= What to do =
Scan the entries line by line and return those with "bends".

= Data for processing =
● ● ● ●

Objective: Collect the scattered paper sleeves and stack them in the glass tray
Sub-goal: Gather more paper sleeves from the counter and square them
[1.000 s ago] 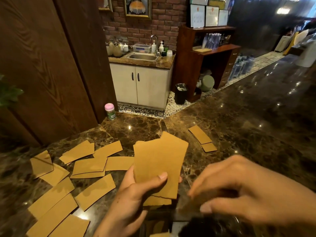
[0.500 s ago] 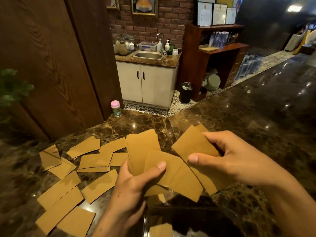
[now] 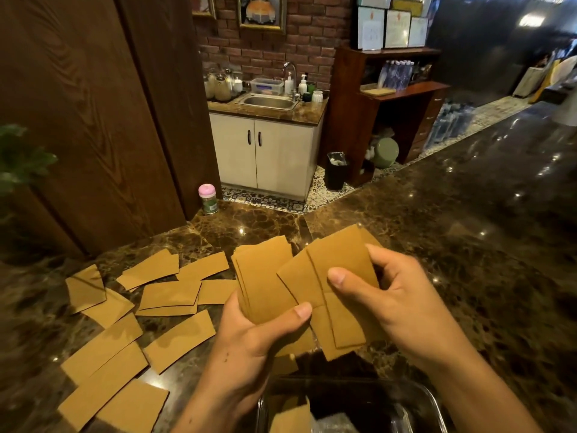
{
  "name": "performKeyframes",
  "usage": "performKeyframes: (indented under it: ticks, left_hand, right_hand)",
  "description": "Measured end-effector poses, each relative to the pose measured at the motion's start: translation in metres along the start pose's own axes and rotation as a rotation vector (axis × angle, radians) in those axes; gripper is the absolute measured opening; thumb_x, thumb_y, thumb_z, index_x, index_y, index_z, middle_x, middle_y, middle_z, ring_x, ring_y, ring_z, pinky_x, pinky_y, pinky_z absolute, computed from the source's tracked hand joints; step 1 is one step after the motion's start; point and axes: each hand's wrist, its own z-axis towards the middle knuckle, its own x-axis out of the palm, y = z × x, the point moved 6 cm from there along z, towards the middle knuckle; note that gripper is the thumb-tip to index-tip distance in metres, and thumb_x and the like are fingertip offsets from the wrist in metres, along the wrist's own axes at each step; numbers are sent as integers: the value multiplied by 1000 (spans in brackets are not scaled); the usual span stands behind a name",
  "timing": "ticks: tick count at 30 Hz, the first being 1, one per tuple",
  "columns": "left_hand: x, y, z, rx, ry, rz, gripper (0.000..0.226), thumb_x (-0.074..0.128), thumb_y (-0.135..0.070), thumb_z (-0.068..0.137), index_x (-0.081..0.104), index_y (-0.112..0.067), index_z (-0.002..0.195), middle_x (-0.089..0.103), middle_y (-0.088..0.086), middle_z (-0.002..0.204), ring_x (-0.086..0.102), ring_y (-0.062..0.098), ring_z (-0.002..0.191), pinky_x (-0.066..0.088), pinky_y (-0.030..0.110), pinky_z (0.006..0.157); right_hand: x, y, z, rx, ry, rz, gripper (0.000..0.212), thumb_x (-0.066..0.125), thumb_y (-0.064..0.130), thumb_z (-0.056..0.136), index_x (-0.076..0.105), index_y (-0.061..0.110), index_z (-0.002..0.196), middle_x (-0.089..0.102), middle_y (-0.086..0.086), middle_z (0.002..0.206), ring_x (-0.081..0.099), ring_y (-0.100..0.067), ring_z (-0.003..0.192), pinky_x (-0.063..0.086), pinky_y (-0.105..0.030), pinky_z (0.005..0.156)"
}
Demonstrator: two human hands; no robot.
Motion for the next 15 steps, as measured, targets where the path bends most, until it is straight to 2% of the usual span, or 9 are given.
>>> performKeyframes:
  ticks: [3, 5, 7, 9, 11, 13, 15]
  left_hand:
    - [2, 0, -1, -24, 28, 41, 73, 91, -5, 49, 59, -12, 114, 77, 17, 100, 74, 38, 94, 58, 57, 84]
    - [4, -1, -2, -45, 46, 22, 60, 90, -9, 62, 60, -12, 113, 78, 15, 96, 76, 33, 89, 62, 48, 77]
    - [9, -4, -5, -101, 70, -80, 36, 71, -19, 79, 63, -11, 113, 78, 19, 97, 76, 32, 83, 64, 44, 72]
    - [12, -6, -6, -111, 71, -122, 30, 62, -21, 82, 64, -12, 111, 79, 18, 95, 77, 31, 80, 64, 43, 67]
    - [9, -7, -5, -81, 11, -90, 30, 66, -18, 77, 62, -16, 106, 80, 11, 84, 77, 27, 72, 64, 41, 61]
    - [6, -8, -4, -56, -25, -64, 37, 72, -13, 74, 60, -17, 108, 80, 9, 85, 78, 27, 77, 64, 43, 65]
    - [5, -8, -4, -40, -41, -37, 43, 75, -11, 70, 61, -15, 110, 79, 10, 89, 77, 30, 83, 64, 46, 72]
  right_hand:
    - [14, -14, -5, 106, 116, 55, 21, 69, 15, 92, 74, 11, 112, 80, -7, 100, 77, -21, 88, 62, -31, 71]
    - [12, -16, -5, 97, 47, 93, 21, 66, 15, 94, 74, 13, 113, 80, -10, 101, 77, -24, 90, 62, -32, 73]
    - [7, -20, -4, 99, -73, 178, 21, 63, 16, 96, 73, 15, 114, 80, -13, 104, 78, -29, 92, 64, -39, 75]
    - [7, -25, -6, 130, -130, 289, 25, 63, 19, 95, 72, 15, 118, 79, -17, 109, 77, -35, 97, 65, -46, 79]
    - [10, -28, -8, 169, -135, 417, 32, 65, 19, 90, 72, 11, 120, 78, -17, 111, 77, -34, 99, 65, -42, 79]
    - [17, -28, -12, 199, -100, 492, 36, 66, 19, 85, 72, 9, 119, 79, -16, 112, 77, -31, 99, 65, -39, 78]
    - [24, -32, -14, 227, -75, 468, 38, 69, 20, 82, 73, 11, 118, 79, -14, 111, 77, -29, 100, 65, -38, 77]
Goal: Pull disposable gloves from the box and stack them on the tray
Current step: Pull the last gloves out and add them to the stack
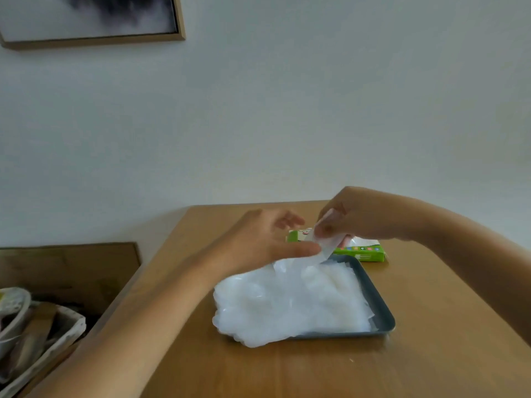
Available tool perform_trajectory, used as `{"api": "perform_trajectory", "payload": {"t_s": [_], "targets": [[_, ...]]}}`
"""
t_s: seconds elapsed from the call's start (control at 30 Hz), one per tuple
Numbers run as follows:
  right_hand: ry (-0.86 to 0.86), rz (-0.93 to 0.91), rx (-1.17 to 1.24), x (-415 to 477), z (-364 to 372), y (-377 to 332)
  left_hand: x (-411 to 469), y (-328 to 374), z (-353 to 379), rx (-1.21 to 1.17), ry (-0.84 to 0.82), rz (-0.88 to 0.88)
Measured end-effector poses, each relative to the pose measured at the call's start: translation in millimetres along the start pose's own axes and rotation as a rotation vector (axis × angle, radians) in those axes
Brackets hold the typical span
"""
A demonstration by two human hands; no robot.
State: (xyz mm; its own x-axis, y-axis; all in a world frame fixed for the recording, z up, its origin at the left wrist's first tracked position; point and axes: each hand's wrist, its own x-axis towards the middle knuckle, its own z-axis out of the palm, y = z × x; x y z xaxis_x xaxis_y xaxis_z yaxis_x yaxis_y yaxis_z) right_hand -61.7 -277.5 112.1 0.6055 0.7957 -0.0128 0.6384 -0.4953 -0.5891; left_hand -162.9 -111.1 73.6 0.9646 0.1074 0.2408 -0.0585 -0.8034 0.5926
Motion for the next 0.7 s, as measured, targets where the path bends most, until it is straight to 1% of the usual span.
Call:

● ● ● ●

= Result =
Motion for the next 15 steps, as measured, targets where the path bends most, until it is straight to 2% of the usual span, or 9 are given.
Motion for the next 0.7 s, as measured, targets where the path bends most, until it is straight to 1% of the usual span.

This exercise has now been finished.